There are many barriers in the way of programming languages or computers in general adapting to human functioning. But whenever someone takes the line that says humans must-adopt-to-computers, it is a fail. And that fail is going to be swept away by the next technology which just works.


The progress in programming language design is going to come from eliminating human unfriendly syntax. The closer you can get to something that let's someone express their intentions without restrictions, the better. The computer is, uh, servant of a human.

And a servant isn't very useful if he can't understand its master. Ignoring machine-friendliness in language design just leads to worse and more buggy tools (including compilers).

whenever someone takes the line that says humans must-adopt-to-computers, it is a fail. And that fail is going to be swept away by the next technology which just works.

Except the "just works" is far more likely to be actually achieved if it's easy to make it work as well as easy to understand.

Besides, "human-friendly vs. computer-friendly" is a false dichtomy. There are certainly things that are good for one and bad for the other, but language features can also be good for both, or very good for one while incurring very small disadvantages to the other.

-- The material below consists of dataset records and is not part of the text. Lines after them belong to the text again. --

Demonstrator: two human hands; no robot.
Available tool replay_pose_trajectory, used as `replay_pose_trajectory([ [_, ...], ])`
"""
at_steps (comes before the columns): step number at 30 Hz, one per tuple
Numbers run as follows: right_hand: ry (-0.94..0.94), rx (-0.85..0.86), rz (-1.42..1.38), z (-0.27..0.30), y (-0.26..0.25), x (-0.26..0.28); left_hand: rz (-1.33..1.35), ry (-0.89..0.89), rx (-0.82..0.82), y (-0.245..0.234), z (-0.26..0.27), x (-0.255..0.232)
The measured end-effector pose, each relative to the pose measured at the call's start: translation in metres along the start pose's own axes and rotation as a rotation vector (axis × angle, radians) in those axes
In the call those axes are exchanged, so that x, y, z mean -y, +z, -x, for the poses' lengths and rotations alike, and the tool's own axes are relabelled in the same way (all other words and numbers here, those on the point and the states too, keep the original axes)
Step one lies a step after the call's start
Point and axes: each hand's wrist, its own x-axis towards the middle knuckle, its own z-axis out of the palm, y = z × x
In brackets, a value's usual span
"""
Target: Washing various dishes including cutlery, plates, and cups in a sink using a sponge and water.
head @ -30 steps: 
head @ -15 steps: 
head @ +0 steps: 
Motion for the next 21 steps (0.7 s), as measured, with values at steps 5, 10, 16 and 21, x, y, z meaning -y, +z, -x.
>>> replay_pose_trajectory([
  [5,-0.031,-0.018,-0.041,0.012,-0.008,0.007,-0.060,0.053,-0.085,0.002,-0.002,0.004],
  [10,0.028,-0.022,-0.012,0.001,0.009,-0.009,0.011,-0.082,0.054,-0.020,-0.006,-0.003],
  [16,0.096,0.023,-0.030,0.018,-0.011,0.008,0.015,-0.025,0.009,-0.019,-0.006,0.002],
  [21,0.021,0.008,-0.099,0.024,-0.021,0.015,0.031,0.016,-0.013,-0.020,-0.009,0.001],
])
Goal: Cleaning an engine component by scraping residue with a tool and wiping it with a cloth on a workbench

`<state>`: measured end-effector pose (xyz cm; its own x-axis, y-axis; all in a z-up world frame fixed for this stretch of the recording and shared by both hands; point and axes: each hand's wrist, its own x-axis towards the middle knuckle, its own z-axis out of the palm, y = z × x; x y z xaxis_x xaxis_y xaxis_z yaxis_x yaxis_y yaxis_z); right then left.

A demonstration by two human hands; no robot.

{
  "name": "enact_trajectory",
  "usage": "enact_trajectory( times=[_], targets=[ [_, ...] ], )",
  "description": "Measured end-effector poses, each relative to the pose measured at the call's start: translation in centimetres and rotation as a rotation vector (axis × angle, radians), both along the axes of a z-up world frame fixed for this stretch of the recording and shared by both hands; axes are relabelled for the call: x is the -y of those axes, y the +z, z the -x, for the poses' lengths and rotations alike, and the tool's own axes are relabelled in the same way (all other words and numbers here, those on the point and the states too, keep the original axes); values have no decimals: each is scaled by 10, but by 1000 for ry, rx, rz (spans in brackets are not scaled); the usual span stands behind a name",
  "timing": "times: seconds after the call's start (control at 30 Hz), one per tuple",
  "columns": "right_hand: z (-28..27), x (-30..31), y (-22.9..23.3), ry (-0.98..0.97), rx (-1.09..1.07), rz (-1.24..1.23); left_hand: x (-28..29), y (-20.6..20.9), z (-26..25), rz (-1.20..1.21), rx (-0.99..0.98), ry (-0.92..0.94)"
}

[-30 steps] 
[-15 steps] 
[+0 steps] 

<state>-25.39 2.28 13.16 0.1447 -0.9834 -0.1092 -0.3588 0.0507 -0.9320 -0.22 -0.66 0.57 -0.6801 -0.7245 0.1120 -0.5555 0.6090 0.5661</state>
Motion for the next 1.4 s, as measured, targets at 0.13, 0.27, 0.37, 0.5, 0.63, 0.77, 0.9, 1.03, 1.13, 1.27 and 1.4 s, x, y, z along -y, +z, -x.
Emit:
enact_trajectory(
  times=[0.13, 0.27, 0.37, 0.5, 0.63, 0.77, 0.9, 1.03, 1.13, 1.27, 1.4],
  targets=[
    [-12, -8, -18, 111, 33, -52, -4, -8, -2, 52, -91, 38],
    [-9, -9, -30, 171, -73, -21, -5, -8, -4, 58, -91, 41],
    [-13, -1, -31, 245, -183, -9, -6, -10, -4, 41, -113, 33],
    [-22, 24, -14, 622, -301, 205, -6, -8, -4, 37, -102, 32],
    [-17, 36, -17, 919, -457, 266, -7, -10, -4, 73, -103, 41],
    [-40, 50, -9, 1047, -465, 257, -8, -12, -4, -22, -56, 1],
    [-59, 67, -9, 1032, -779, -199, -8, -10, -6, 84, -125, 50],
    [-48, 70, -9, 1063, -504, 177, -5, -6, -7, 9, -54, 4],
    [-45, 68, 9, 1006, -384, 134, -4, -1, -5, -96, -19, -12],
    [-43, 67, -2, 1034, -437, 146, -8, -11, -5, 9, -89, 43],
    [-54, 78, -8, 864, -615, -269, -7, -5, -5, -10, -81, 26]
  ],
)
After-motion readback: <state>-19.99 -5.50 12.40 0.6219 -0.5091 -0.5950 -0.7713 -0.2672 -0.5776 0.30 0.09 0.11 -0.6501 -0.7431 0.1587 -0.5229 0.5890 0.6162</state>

But don't forget that we don't have to limit ourselves to LALR or LL(k). Approaches like GLR allow the user to be happy as well as the tool writers.

And again, don't forget, the tool writers have a harder time if they have to mangle their grammar to fit LALR, then write a bunch of hacks around it to get stuff to work.

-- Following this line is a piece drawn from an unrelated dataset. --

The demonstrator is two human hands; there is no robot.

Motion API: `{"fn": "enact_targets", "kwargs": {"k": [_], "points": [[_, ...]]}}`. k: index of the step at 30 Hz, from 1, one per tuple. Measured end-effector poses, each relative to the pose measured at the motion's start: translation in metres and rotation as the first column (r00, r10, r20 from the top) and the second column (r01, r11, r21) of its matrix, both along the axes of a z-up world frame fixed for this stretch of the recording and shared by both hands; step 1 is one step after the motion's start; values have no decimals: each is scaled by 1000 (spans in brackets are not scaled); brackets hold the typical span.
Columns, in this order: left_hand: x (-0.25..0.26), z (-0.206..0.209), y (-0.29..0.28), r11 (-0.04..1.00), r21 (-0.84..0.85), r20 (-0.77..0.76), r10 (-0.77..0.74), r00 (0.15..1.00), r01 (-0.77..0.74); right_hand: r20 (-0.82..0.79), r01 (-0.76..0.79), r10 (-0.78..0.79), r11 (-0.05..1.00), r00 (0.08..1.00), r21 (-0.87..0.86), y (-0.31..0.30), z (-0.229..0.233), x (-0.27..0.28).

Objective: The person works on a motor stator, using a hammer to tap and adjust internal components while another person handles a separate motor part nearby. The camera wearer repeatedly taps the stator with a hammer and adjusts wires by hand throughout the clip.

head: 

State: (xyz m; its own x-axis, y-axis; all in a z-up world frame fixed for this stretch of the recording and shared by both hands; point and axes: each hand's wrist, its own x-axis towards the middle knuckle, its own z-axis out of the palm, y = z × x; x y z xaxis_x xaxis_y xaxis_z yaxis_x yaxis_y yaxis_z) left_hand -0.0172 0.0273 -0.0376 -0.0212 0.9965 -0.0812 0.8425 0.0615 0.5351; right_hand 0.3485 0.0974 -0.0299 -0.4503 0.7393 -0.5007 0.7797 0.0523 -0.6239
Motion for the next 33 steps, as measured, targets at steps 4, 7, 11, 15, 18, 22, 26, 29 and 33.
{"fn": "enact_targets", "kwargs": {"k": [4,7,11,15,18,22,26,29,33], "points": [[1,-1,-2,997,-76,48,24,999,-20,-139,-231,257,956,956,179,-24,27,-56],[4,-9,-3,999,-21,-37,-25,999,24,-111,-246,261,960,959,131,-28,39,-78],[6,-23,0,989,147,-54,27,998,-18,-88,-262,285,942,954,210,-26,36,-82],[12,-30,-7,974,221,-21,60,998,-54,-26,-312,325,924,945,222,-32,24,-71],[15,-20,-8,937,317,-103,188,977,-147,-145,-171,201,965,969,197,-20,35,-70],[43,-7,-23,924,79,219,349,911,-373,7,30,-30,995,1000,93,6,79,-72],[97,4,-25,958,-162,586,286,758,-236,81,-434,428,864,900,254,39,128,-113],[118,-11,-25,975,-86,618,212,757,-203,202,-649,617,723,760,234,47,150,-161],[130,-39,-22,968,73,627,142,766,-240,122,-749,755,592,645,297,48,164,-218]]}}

Working around an algorithm which can't express usable languages properly is a bit silly I think. It's better to improve the algorithm in the first place and keep everybody happy!!

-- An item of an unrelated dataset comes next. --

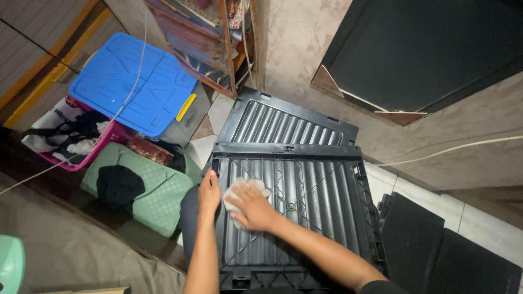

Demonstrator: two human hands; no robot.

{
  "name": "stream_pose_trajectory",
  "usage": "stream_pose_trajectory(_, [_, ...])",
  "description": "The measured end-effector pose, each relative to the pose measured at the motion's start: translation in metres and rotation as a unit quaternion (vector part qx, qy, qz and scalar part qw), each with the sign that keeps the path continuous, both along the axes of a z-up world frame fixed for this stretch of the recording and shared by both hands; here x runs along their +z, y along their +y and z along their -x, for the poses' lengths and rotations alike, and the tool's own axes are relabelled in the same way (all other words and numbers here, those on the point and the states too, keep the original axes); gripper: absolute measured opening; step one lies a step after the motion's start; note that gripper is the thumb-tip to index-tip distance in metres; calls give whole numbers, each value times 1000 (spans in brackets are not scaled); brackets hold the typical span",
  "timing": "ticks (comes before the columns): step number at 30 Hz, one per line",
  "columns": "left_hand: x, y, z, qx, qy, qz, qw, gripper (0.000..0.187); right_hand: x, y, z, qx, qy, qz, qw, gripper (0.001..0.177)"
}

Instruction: The person sits on the floor and wipes the surfaces of several black plastic panels using a cloth. They handle the panels one at a time, wiping both sides and occasionally flipping them over to continue cleaning.

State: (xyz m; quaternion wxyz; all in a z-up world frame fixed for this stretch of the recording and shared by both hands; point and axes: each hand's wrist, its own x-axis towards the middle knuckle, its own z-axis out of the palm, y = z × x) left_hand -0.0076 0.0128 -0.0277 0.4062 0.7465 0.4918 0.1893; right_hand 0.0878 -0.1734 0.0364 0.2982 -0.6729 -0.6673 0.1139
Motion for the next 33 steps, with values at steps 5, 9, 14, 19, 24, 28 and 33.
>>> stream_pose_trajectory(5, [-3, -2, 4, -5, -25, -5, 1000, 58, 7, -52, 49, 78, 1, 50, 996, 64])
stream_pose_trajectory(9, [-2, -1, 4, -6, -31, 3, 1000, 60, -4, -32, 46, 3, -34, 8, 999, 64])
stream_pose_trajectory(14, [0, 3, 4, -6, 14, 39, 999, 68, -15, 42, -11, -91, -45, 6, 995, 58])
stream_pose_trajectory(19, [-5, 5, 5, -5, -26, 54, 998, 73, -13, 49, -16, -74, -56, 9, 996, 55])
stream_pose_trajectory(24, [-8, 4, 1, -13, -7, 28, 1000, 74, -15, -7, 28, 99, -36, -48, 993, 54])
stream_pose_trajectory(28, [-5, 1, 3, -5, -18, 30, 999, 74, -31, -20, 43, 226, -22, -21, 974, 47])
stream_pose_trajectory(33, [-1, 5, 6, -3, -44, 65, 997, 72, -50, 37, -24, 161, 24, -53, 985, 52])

I do not know a single editor which does syntax highlighting by actually parsing (including semantic analysis) the code. Most of them use regular expressions at most.


Programming languages force programmers to think clearly and express ideas unambiguously. It's not a bad thing we should avoid; it helps us write robust software.


Both points are valid. Programming languages should be designed for people to use, and only secondarily for machines to execute. However, they should be designed so as to encourage clear expression of ideas when practical.

I think whether a general-purpose language should discourage or prevent unclear thinking is an open question. I don't think I've seen an example of a language doing so without being somehow crippled, and that's a Bad Thing.


" Programming languages should be designed for people to use"

Exactly. Which means that it must be tool friendly, hence LALR/LL(k). Unless you want to do all your refactoring yourself.


I don't think LALR/LL(k) implies automated refactoring is easy and anything else does not!!

Obviously non-context-free grammars are a problem, but a GLR or PEG grammar is still perfectly refactorable.

You forget that refactoring an intuitive grammar to LALR involves totally mangling that grammar and making it more difficult for everyone.

If the language is expressed as a GLR or PEG grammar then tool makers have it easier I reckon - easier to understand grammar.

The way to really ensure it's easy for everyone is for the compiler write to provide some abstract yet intuitive representation of the underlying grammar.

It really isn't an either/or, it's a case of both at once, I think!


I think you hit the nail on the head there. "Context-free" is more of a requirement than LALR or LL. The author clearly isn't a parser writer. I am, but I've yet to try a PEG grammar because ANTLR does such a great job.

But this doesn't change his point (or mine): languages should be created that are easy to write parsers for, so that its easier to write good tools.

And I think this applies to the grammar too: ANTLR's .g files are a good grammar language because its easy to write tools for - hence AntlrWorks.


I'm the author and i did write some parsers. However i'm more in the write-parser-by-hand camp and context-free is not so hard here. ANTLR needs strange hacks to parse Python with its whitespace indentation. A handwritten parser just needs some context within the lexer.

In my eyes a parser generator is the solution, if you want to trade efficiency for cross-language-portability. ANTLR is probably the best solution at this point, though the C backend is quite wierd.


I like to get shit working first, and then downcode if the PG does a horrible job. Nothing better than a hand-written anything, but I like the options of tools. Stange hacks for python supports your original argument I believe.


There's no language of higher order than machine code that allows you to specify computer behavior unambiguously (even that's doubtful).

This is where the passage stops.